TranscriptDo you think efforts from the Trump administration, such as targeting PBM rebates and other policies outlines in the blueprint, are likely to lower drug prices?

This administration is very focused on pharmaceutical pricing. They’re talking about it a lot, it’s setting a cadence for a lot of the internal meetings. I was just on a panel yesterday with a very senior White House official who told me that every single day, they’re meeting on drug costs. So, it is something they’re certainly very focused on. And you’ll see the president coming into the midterm elections focused on it more. He’ll start to talk about it more, because there are really 2 healthcare issues that are driving this midterm election. The first is pre-existing condition, and the second is the cost of prescriptions drugs.

Then to the question of whether what they are doing is going to be effective—I kind of made the argument that they’re going to be talking about it a lot, so are they actually going to be effective in reducing costs? I think in some cases they will be. They have sped up the approval of generic drugs, and as such, they will reduce costs in those categories when they have done that. That’s legitimate.

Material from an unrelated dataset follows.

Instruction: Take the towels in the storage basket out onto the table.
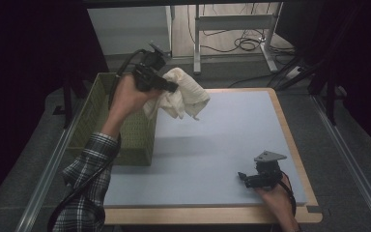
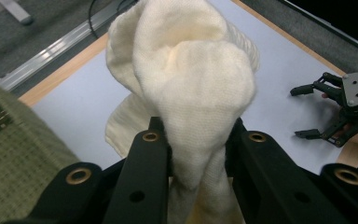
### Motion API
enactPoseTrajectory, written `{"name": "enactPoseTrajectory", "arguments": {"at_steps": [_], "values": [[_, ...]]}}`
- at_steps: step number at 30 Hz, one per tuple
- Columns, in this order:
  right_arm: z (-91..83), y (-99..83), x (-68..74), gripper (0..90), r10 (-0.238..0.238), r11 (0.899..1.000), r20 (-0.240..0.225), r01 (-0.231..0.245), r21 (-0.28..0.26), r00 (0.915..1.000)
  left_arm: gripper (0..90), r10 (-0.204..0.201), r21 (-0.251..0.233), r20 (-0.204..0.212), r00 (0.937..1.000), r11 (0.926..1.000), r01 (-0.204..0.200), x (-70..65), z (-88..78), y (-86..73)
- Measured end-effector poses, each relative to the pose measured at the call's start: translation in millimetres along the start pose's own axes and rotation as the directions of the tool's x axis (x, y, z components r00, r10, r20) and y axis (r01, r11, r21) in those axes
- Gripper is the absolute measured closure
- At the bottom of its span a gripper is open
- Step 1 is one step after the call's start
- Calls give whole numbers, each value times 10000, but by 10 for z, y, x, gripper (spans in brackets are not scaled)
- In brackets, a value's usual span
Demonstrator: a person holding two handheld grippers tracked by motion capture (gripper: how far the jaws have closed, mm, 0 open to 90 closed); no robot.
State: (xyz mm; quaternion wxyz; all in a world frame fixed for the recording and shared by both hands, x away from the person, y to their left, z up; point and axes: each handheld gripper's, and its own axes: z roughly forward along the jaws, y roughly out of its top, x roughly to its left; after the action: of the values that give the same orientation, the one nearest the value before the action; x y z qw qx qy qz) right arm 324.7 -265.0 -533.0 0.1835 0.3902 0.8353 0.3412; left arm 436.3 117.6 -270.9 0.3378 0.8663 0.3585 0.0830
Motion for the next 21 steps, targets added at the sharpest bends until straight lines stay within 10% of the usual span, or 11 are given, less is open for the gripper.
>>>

Some of the other things will take longer to filter through the system. For example, changing the safe harbors that will enable outcomes-based contracting. That’s important, but it’s not going to overnight turn the tide and reduce drug costs. And then I think that the other reality is that we are in a market today where increasingly there are orphan drugs, super orphan drugs, personalized therapies, durable therapies that affect the genome as well as cell structure that are coming on to the market, and they’re going to be very expensive. They will cost anywhere from $250,000 per application to millions of dollars per application.

So, at the same time that the administration is focused on reducing the costs of the rest of the market, these eye-popping prices are going to be coming in. So, I do think that their task is complex, because they will not want to slow the pace of innovation and they will want to move things along, but then on the other side, they will want to be able to prove to consumers that they are doing something about the issue that consumers are facing.